New hope, self-confidence for menstruating schoolgirls
Flashing a faint smile, Veronica John sits attentively in her classroom as the teacher takes the class through the day’s lesson at Nkaiti Secondary School in Babati District, Manyara Region.
As she prepares to write her Form Four national examinations later this year, the 20-year-old has every reason to enjoy her studies. It was not always so in the past. A few years ago, Veronica was in shock when the unexpected happened to her. She recalls: “There I was, in one of the lower primary school classes, when I suddenly realised that blood was oozing into my underwear. My skirt got stained. I had to make sure I was the last to leave the classroom. I did not know what was happening to me. I simply wasn’t prepared for it.” “I was very embarrassed at the time, especially because the boys in my school called me names and mocked me, it was painful,” she recalls. “I dreaded the idea of walking back home because there was no way I could avoid the boys. I was both in shock and confused. What was I to tell my mother?” explains the soft spoken student.
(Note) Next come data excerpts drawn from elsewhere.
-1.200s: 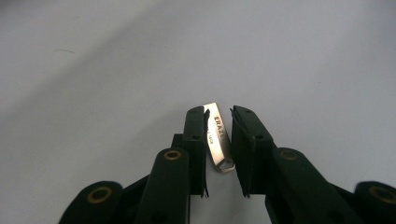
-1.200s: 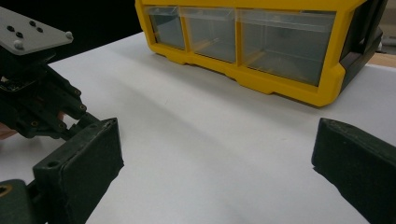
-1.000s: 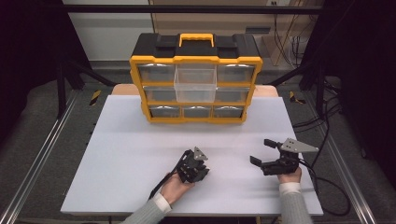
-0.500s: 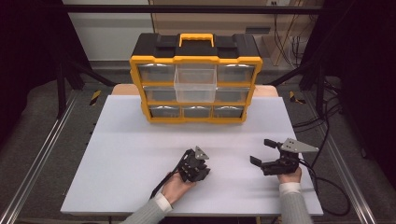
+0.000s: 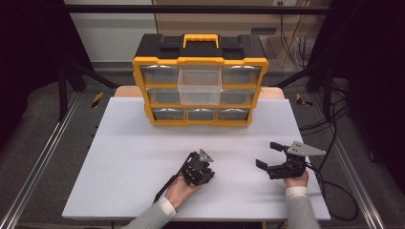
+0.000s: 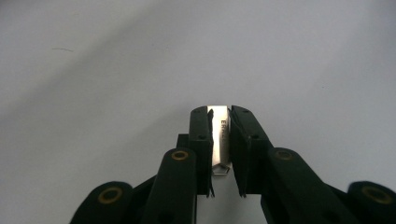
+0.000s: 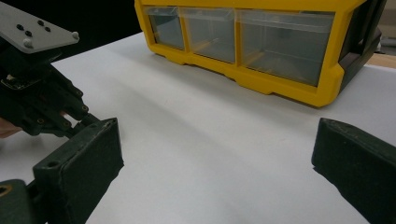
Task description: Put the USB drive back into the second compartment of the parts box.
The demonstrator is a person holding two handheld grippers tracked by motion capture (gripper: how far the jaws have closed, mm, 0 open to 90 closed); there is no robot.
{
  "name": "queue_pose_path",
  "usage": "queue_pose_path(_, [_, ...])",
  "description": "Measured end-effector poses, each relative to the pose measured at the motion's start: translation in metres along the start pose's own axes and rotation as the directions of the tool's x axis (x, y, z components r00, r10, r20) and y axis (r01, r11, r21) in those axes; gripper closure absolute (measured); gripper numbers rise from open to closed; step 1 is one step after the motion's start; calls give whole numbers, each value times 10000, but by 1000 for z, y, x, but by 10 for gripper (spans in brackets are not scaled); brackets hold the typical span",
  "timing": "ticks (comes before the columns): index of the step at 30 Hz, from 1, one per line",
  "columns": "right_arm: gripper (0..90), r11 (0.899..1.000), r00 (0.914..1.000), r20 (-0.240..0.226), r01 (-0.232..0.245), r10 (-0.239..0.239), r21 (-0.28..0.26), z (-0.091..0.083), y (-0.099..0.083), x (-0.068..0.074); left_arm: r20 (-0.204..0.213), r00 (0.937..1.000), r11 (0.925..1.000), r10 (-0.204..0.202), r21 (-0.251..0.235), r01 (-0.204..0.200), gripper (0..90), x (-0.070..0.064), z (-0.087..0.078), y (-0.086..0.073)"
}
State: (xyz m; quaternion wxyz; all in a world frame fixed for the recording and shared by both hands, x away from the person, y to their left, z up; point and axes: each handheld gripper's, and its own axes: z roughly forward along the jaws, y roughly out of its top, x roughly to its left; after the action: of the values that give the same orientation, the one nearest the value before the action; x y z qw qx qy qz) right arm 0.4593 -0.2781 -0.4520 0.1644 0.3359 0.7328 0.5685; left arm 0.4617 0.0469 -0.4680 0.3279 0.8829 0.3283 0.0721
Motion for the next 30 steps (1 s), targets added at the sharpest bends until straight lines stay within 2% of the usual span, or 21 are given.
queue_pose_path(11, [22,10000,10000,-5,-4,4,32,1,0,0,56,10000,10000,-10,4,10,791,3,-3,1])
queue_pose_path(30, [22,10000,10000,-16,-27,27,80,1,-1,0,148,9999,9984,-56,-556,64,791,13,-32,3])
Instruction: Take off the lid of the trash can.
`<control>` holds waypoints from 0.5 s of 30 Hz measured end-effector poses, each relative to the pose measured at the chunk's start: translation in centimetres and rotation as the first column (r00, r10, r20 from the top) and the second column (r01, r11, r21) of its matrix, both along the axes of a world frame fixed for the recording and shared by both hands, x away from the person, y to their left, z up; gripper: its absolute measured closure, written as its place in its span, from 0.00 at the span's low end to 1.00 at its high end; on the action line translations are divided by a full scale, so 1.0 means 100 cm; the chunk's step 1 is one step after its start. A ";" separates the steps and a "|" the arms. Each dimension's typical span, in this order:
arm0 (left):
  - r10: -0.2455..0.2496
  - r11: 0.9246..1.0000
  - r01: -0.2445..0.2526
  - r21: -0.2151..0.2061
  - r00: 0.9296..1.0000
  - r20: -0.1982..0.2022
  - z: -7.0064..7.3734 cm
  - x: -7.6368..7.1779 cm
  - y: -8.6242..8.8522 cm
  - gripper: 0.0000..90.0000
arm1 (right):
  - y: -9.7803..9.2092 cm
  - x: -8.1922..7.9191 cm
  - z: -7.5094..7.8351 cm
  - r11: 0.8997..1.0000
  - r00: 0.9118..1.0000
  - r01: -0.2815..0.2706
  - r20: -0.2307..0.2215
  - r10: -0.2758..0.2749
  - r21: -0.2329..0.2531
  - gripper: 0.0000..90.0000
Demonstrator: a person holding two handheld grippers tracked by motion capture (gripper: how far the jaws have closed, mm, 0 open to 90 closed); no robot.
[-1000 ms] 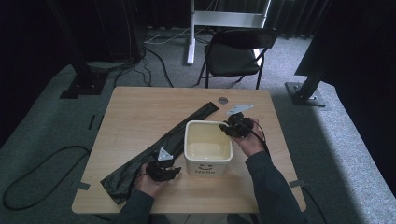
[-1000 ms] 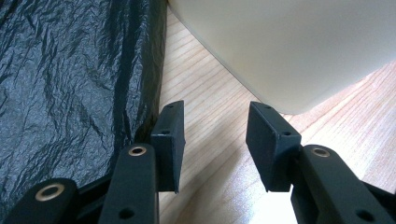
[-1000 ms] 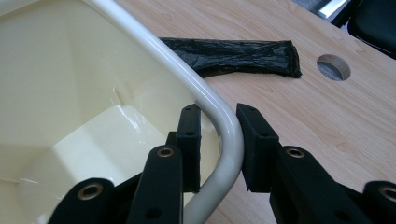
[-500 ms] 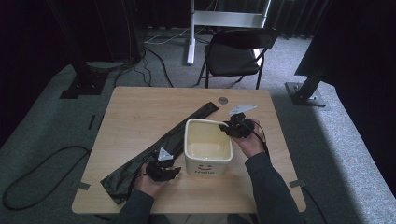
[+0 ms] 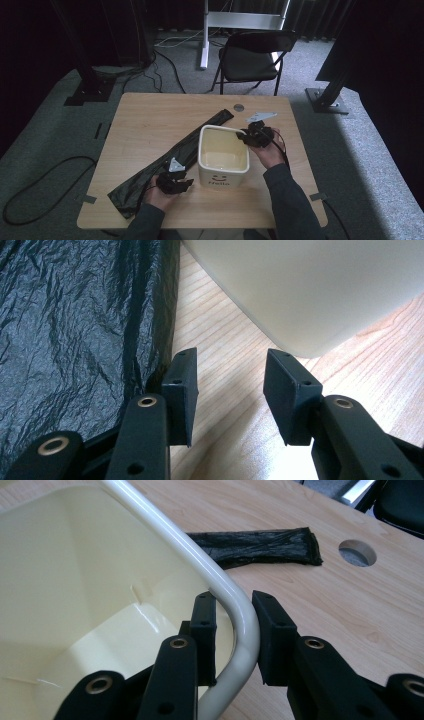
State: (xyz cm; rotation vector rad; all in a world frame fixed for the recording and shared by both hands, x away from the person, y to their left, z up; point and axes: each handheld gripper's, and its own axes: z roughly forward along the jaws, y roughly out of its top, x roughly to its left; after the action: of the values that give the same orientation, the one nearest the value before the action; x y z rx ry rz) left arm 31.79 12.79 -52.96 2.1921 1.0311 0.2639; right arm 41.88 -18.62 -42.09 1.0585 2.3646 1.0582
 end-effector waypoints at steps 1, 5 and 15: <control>-0.001 1.000 0.001 0.002 1.000 0.000 0.000 0.000 0.000 0.64 | -0.001 0.000 0.001 1.000 1.000 0.001 0.005 -0.001 0.006 0.82; -0.001 1.000 0.001 0.002 1.000 0.000 0.000 0.000 0.000 0.64 | -0.004 -0.001 0.005 1.000 1.000 0.005 0.013 -0.005 0.011 0.82; 0.000 1.000 0.000 0.005 1.000 -0.004 0.000 0.000 0.000 0.64 | -0.009 -0.004 0.010 1.000 1.000 0.002 0.022 -0.003 0.031 0.83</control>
State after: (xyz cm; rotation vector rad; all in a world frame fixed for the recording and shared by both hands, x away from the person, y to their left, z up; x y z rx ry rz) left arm 31.83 12.76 -53.00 2.1976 1.0338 0.2625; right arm 41.52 -19.51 -41.08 1.0550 2.3364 1.1033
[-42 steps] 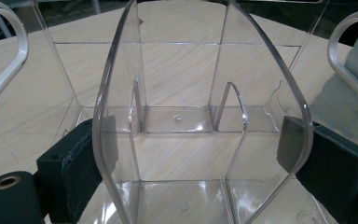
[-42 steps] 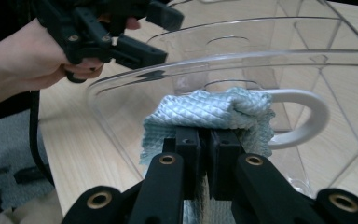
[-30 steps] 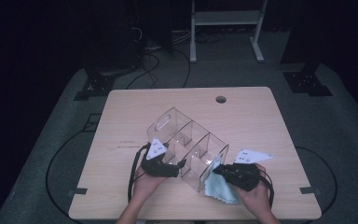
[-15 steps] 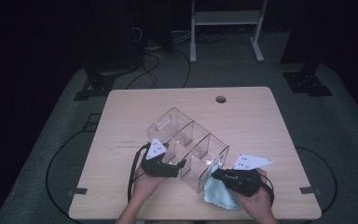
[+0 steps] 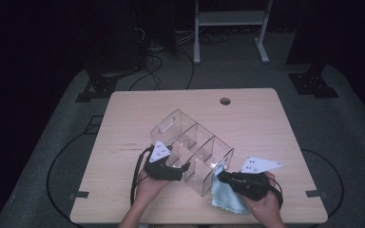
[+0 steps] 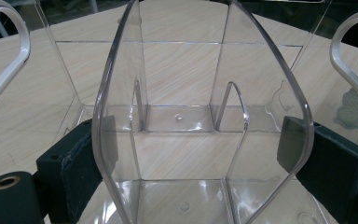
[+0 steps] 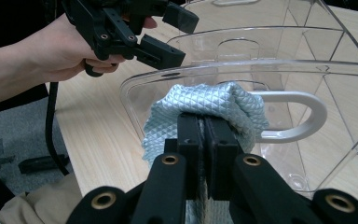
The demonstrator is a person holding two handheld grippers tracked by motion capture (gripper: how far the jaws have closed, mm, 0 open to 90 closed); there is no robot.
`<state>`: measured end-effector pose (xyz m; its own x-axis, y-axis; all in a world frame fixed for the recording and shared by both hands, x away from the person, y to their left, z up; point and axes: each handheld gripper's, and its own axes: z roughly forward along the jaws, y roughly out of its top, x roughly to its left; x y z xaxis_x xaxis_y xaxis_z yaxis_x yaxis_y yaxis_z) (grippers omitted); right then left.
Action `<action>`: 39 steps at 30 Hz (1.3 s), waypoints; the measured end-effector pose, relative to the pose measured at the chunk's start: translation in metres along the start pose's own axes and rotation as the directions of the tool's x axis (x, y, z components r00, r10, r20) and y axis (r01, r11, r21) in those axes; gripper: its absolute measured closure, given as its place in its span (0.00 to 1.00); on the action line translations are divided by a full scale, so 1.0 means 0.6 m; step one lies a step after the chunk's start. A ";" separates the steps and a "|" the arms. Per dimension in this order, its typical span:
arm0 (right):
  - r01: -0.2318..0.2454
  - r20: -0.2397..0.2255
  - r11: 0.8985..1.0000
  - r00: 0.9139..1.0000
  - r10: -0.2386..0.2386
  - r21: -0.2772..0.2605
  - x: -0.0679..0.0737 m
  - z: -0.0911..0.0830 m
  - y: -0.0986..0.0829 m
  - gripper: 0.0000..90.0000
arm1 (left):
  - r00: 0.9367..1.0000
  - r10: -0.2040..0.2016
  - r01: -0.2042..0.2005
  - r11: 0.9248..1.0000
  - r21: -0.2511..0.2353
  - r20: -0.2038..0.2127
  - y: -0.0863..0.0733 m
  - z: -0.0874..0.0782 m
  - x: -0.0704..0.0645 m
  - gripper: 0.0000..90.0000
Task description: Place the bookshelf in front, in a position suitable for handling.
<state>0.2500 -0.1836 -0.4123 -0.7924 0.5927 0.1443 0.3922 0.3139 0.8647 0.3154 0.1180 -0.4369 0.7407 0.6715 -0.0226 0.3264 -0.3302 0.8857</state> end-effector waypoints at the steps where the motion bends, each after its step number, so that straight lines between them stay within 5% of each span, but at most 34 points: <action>1: 0.001 0.002 1.000 1.000 -0.001 0.001 0.000 0.000 0.000 0.96 | 1.000 0.000 0.000 1.000 0.000 0.000 0.000 0.000 0.000 0.10; 8: -0.031 0.020 0.999 0.999 0.031 -0.020 -0.017 -0.013 -0.001 0.96 | 1.000 0.001 -0.001 1.000 0.000 -0.001 0.000 0.000 0.000 0.10; 17: 0.019 -0.027 0.997 0.999 -0.021 -0.075 0.006 -0.020 0.023 0.95 | 1.000 -0.001 0.001 1.000 0.000 -0.001 0.000 0.000 -0.001 0.10; 25: -0.025 0.054 0.996 0.998 0.030 -0.088 -0.024 -0.020 0.028 0.95 | 1.000 0.004 -0.004 1.000 0.000 0.000 0.000 0.001 0.000 0.10; 32: 0.023 0.027 0.998 0.999 -0.022 -0.062 -0.001 -0.011 0.026 0.95 | 1.000 0.001 -0.001 1.000 0.003 0.002 0.001 0.001 -0.001 0.10; 36: -0.016 0.067 0.997 0.997 0.021 -0.078 -0.028 -0.019 0.027 0.95 | 1.000 0.008 -0.008 1.000 0.004 0.001 0.000 0.000 -0.001 0.10; 39: -0.100 0.068 0.990 0.992 0.107 -0.104 -0.057 -0.024 0.017 0.95 | 1.000 0.009 -0.009 1.000 0.003 0.000 0.000 0.001 -0.001 0.10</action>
<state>0.2748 -0.2112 -0.4016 -0.7121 0.6721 0.2029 0.4188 0.1747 0.8911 0.3154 0.1173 -0.4368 0.7437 0.6684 -0.0142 0.3209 -0.3382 0.8847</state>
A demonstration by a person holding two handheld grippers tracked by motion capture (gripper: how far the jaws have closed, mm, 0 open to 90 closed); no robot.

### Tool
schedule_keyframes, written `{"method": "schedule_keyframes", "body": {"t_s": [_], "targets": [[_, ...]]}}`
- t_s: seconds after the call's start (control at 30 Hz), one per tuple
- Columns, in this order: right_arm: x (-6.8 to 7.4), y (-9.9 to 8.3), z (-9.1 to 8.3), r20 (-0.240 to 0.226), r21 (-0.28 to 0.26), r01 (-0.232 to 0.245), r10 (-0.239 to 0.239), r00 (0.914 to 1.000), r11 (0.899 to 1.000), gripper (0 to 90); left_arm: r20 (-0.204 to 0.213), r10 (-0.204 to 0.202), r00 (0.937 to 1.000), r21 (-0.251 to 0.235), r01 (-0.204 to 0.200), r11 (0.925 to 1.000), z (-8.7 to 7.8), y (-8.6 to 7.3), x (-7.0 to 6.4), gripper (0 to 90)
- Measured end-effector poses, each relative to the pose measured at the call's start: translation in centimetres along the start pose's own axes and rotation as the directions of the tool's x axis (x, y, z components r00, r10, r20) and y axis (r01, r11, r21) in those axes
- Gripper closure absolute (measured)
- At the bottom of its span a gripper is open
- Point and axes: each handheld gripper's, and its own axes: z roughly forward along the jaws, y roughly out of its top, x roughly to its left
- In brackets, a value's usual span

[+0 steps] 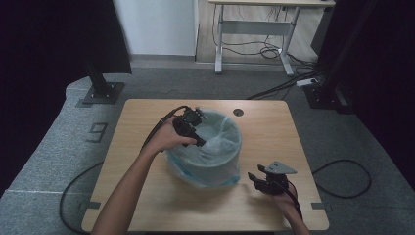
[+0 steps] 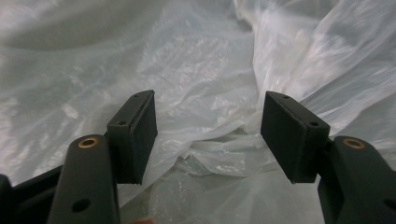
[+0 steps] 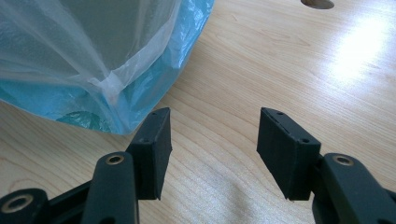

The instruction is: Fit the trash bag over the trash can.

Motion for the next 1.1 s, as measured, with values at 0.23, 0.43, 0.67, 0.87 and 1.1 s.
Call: {"method": "schedule_keyframes", "body": {"t_s": [0.23,0.43,0.67,0.87,1.1], "targets": [[-0.2,0.0,-0.3,0.007,-0.008,-0.007,0.007,1.0000,1.000,43.7,0.001,-0.007,1.0000,-0.157,0.007,0.9876,-2.8,-1.3,-0.8,32.6],[-0.3,0.0,-0.3,0.012,-0.009,-0.012,0.012,0.9999,1.000,43.7,0.019,-0.045,0.9988,-0.267,0.048,0.9625,-4.5,-2.9,-0.6,30.6],[-0.2,-0.1,-0.3,0.010,-0.003,-0.010,0.010,0.9999,1.000,43.7,0.007,-0.066,0.9978,-0.325,0.065,0.9436,-5.2,-4.7,-0.8,30.3],[-0.3,-0.2,-0.3,0.012,-0.001,-0.010,0.010,0.9999,1.000,43.6,-0.019,-0.060,0.9980,-0.335,0.050,0.9410,-5.4,-6.3,-1.6,30.2],[-0.1,-0.3,-0.4,0.008,-0.002,-0.007,0.007,0.9999,1.000,43.5,-0.064,-0.046,0.9969,-0.344,0.022,0.9389,-5.9,-8.4,-2.7,30.2]]}}
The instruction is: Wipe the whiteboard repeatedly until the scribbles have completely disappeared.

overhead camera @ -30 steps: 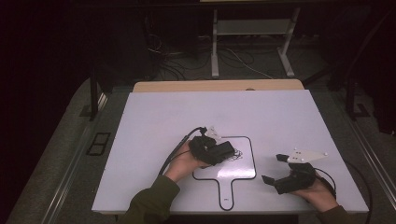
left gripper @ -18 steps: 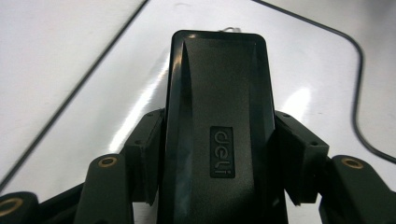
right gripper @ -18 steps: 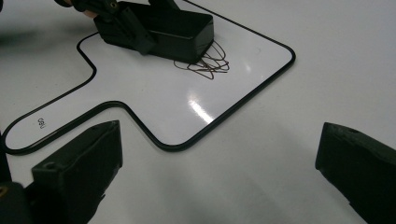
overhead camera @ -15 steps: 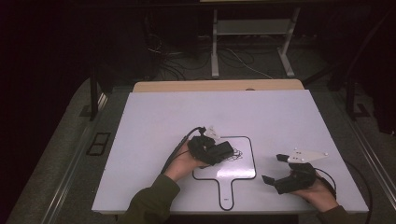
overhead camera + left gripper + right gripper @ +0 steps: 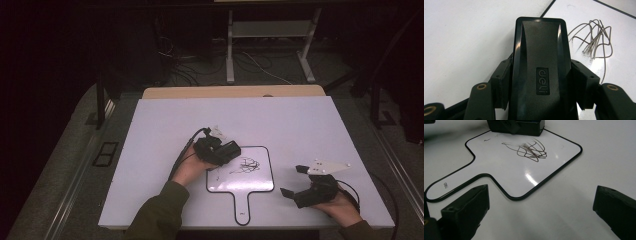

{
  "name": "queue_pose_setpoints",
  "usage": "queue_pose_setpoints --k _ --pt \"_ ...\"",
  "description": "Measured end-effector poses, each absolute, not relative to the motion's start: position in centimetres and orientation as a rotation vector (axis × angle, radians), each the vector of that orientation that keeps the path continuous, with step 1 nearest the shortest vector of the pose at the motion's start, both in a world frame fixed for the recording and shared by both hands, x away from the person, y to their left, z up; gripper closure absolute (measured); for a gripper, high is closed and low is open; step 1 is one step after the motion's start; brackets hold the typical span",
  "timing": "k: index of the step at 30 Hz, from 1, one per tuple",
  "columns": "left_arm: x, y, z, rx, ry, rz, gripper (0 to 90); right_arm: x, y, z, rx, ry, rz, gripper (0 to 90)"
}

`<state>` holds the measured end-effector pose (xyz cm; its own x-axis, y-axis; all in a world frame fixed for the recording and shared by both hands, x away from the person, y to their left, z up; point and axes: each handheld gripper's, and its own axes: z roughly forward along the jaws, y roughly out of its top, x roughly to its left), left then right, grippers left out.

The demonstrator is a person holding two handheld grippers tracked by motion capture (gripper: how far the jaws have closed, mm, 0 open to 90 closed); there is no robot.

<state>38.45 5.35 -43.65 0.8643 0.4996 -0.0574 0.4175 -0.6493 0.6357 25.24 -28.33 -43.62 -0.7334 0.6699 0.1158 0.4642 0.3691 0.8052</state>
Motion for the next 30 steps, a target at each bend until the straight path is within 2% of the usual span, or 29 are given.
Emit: queue_pose_setpoints --k 20,30 --pt "35.0 4.6 -43.6 2.386 0.585 0.11 39.0 25.3 -28.3 -43.7 1.02 2.397 1.297 0.0" --pt "36.4 6.5 -43.5 2.382 0.643 0.133 39.1 25.3 -28.4 -43.6 1.024 2.394 1.298 0.0"
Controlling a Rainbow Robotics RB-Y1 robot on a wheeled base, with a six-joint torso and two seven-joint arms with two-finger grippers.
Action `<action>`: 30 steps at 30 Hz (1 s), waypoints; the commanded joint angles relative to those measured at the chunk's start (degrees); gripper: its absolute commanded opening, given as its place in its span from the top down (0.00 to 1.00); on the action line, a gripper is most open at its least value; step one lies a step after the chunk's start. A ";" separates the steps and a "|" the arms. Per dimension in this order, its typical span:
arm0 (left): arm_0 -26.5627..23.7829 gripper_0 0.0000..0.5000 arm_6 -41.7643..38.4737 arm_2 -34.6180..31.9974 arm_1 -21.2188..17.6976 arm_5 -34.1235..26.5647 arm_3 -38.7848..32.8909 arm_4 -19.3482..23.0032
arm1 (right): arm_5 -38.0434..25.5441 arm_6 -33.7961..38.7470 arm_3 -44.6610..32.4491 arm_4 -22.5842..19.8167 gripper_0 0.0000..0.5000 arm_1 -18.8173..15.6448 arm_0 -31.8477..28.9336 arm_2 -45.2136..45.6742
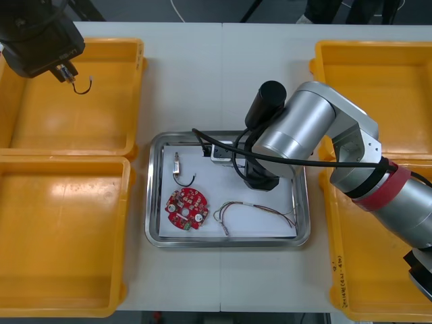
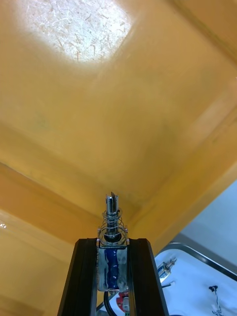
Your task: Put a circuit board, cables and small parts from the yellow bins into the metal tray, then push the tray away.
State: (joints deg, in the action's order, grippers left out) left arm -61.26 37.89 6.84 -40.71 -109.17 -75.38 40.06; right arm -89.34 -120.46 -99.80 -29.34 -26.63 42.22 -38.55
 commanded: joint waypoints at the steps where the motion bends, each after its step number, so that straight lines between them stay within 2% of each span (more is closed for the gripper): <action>1: -0.35 1.00 -0.89 -1.39 -2.62 -0.83 -3.63 3.09 | 2.68 -2.23 0.13 0.87 0.54 -0.17 2.17 -1.80; 2: -0.44 1.00 -0.80 -1.21 -2.71 -0.83 -4.25 3.97 | 3.30 -2.23 0.04 1.04 0.19 -0.44 2.17 -1.88; 3: -0.44 1.00 -0.80 -1.12 -2.62 -0.83 -4.51 4.59 | 3.47 -2.23 0.04 1.04 0.03 -0.52 2.17 -1.88; 4: -0.44 1.00 -0.72 -0.86 -2.62 -0.83 -5.12 5.38 | 3.47 -2.23 0.13 1.04 0.00 -0.52 2.17 -1.88; 18: -0.44 1.00 -0.01 4.06 -2.62 -0.83 -10.22 9.77 | 2.15 -1.88 -1.28 1.22 0.00 -0.70 2.25 0.31; 25: -0.44 1.00 0.16 4.24 -2.36 -0.83 -10.49 11.18 | -4.00 -1.36 -4.71 0.69 0.00 0.00 2.25 4.36; 30: -0.44 1.00 0.16 4.32 -2.36 -0.83 -10.49 11.70 | -13.67 -0.83 -9.89 0.69 0.00 1.23 2.17 8.93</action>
State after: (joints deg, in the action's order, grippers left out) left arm -61.26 37.90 10.78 -40.84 -109.51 -84.02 51.01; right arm -99.45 -120.53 -105.32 -28.55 -26.61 42.39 -33.86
Veronica cleaned up when she got home and decided she would take a five-day break from school. As she puts it, she just could not bear the embarrassment again. But, for about one year, Veronica and all other female students have put it all behind them. They no longer worry about the unexpected. “I know now what to do and where to go when my days arrive,” she explains with her flash smile. “I no longer have to skip class.” This change is thanks to the two-year Menstrual Hygiene Management (MHM) project, female students in Babati District are now aware of what to do when their periods come, whether it is at school or home.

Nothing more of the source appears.